Work required → Reprint the lines below as they are, minus the pictures.

---------------

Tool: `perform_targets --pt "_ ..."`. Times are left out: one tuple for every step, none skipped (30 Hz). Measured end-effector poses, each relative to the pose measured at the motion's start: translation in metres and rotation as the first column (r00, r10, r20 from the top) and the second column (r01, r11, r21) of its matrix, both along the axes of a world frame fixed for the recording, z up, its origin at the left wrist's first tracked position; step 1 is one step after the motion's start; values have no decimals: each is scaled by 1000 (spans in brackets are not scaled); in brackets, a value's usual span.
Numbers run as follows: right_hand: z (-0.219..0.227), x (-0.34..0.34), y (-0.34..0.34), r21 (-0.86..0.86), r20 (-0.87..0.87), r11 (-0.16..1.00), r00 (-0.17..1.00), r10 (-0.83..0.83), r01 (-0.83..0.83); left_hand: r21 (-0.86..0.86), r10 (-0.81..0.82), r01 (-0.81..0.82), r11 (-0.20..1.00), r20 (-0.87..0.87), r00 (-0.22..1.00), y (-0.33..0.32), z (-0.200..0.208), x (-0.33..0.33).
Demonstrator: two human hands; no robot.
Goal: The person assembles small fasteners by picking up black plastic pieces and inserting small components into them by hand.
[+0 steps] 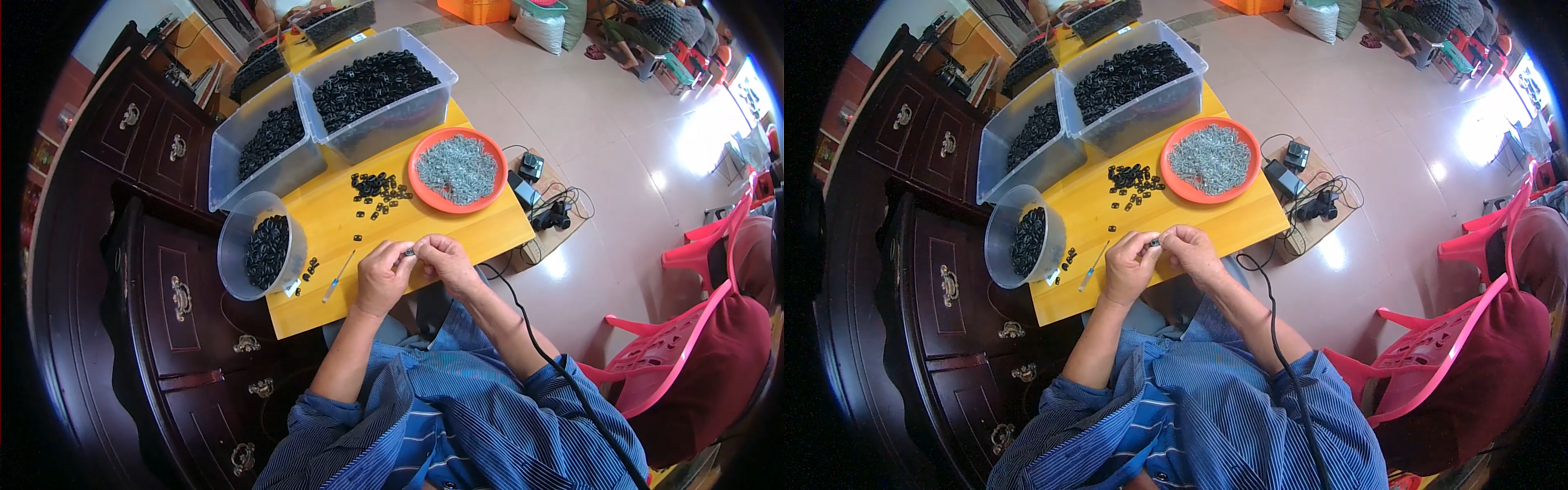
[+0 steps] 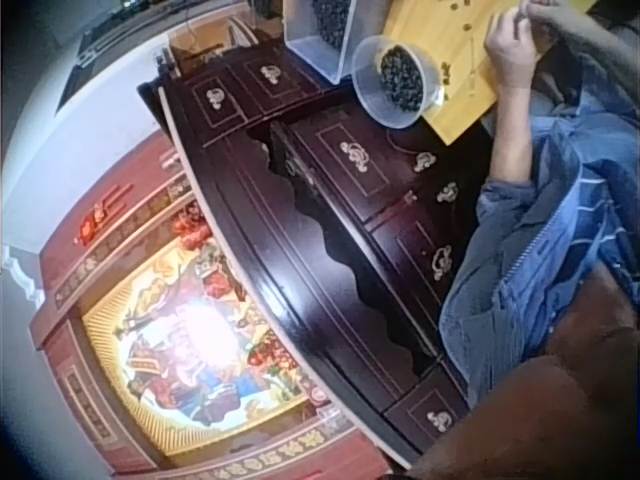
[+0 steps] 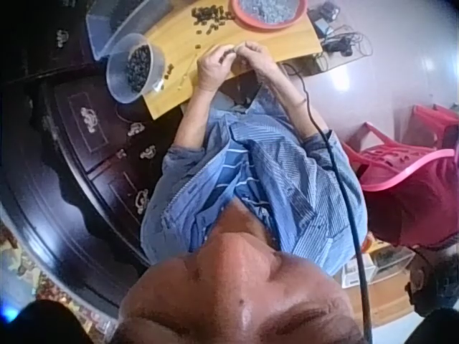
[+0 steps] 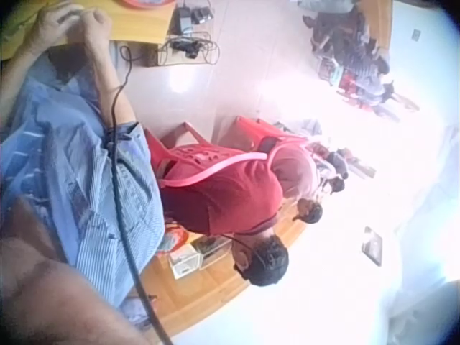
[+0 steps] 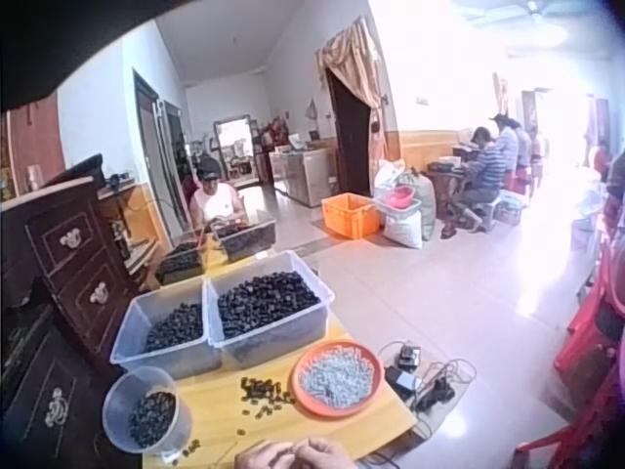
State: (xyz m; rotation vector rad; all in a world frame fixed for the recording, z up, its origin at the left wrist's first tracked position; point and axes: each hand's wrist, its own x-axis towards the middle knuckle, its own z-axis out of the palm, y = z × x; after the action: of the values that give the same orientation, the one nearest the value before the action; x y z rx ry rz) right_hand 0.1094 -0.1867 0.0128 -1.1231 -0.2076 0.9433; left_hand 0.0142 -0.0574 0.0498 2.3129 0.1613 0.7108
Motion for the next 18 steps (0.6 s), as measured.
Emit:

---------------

Solved problem →
Tool: `perform_targets --pt "_ ..."`. Times are left out: one tuple for every step, none skipped (30 Hz). Measured end-effector poses, each relative to the pose measured at the motion's start: translation in metres and rotation as the first column (r00, r10, r20 from the top) and the second column (r01, r11, r21) of its matrix, both along the axes of a world frame fixed for the recording, z up, its origin at the left wrist's first tracked position; step 1 is one step after the motion's start; values have no decimals: each is scaled by 1000 (spans in brackets are not scaled); in brackets, a value's usual span.
Numbers run as follows: right_hand: z (-0.219..0.227), x (-0.34..0.34), y (-0.34..0.34), r21 (-0.86..0.86), r20 (-0.87..0.87), r11 (-0.16..1.00), r00 (-0.17..1.00), r10 (-0.83..0.83), r01 (-0.83..0.83); left_hand: r21 (-0.86..0.86), r10 (-0.81..0.82), r01 (-0.81..0.82), r11 (-0.20..1.00), r20 (-0.87..0.87), r00 (-0.22..1.00), y (-0.33..0.32), z (-0.200..0.208), x (-0.33..0.33).
Demonstrator: two human hands; no robot.
Goal: The person assembles small fasteners by picking up black plastic pieces and inserting small components into them by hand.
[+0 steps] 
[+0 steps] 
[+0 steps] 
[+0 steps] 
[+0 steps] 
State: (xyz m; rotation vector rad; all in a world frame fixed for the recording, z up, its origin at the left wrist's first tracked position; point and axes: each hand's wrist, its own x-axis towards the middle knuckle, its own z-axis out of the palm, y = z × x; after the action: of the values that give the same orientation, the one nearest the value before the action; x y z rx ry rz) right_hand 0.1094 -0.1867 0.0128 -1.1231 -0.2076 0.9433; left_hand 0.0142 -0.0574 0.0498 2.3129 0.1613 0.7108
Motion for the next 18 steps (0.6 s), as measured.
Emit:

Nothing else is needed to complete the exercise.